**Activity**
Using the records below, transcribe word for word the stretch from the line that contains "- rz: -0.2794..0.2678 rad" through the line that contains "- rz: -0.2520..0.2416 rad", both end lines included, and nothing else.

**Supplied information**
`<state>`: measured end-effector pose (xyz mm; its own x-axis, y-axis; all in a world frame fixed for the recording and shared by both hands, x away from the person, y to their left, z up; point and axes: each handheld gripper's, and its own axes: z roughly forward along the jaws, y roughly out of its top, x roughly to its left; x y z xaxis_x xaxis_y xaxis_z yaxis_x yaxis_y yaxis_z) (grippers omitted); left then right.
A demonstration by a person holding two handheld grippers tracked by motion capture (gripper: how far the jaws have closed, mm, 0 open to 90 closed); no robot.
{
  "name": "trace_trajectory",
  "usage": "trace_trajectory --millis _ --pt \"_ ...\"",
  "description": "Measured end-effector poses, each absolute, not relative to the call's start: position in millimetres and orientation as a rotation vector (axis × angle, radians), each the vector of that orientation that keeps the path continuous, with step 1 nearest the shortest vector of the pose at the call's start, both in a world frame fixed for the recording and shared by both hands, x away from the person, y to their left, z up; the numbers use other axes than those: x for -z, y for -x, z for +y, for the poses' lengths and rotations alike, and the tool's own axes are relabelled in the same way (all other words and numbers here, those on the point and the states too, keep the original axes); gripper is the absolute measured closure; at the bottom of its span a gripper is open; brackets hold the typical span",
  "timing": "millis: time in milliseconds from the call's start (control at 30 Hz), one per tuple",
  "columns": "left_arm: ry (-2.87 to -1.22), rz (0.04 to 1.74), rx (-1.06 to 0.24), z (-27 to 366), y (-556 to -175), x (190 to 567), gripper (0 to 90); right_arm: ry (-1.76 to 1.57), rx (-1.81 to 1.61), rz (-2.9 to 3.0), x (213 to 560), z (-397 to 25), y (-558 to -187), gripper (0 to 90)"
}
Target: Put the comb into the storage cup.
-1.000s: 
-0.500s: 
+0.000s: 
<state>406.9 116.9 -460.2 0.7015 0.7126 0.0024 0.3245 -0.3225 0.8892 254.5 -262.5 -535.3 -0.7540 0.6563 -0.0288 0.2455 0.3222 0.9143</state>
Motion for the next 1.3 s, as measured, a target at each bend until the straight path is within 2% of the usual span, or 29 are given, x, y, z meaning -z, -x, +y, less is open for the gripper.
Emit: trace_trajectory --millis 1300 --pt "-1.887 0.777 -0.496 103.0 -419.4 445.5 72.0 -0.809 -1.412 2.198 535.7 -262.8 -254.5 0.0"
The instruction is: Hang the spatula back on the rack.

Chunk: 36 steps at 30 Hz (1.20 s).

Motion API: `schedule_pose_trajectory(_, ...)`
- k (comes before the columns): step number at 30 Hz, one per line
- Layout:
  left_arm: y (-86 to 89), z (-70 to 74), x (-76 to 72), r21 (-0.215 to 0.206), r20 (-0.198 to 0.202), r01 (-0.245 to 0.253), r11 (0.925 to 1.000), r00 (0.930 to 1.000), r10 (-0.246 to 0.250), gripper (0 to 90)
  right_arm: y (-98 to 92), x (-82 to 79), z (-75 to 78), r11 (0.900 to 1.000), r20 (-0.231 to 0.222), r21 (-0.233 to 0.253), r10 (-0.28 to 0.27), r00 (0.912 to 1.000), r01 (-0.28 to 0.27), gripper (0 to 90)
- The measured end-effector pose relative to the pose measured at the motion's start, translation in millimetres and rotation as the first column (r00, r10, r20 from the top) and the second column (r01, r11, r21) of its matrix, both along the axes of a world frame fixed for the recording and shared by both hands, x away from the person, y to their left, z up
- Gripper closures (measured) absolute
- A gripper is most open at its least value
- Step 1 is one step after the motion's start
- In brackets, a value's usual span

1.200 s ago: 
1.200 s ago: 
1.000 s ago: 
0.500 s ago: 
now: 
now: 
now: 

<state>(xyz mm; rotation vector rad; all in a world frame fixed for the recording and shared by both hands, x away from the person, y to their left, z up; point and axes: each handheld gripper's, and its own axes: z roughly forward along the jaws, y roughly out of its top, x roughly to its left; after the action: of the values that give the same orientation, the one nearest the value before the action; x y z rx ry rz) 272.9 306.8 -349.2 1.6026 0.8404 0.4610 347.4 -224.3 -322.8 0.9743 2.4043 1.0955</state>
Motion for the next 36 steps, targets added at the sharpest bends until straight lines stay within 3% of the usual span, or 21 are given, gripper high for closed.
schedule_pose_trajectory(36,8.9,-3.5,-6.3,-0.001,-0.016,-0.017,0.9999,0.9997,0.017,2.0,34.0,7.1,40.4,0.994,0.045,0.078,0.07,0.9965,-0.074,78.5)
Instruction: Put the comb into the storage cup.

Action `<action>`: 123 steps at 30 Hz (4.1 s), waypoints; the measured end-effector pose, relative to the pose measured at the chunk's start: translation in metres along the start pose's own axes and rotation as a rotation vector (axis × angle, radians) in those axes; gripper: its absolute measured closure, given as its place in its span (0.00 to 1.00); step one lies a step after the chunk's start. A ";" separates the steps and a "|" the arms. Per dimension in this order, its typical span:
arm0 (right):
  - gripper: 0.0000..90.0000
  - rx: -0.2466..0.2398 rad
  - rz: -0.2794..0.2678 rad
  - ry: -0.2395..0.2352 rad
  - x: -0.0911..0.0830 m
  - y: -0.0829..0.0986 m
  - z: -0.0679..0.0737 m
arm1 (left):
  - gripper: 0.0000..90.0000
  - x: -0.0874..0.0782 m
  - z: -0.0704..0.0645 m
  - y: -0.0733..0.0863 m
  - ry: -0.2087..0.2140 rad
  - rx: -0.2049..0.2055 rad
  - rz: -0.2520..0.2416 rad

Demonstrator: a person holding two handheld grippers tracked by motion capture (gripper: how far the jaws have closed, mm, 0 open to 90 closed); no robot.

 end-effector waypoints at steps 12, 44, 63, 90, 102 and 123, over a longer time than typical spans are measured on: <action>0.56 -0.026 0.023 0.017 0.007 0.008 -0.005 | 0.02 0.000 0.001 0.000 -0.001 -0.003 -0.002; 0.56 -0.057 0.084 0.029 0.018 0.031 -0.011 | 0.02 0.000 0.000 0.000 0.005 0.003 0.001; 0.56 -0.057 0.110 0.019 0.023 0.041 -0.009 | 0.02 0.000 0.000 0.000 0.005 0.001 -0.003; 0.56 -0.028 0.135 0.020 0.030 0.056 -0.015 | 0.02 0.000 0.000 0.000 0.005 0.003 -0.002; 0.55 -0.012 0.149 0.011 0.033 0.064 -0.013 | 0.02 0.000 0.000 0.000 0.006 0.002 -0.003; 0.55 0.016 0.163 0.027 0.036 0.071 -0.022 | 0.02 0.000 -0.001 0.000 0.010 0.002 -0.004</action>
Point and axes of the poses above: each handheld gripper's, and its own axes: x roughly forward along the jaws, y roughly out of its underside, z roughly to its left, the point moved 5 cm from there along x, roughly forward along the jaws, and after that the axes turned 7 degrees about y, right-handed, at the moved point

**Exercise answer**
  - rz: -0.2794..0.2678 rad
  - ry: -0.2395..0.2352 rad
  - x: -0.0911..0.0830 m
  - y: -0.0829..0.0986 m
  - z: -0.0679..0.0737 m
arm1 (left):
  - gripper: 0.0000..90.0000
  - x: -0.0874..0.0782 m
  - z: -0.0704..0.0645 m
  - y: -0.0733..0.0863 m
  - ry: -0.2087..0.2140 rad
  - rx: -0.2049..0.2055 rad
  - rz: -0.2520..0.2416 rad

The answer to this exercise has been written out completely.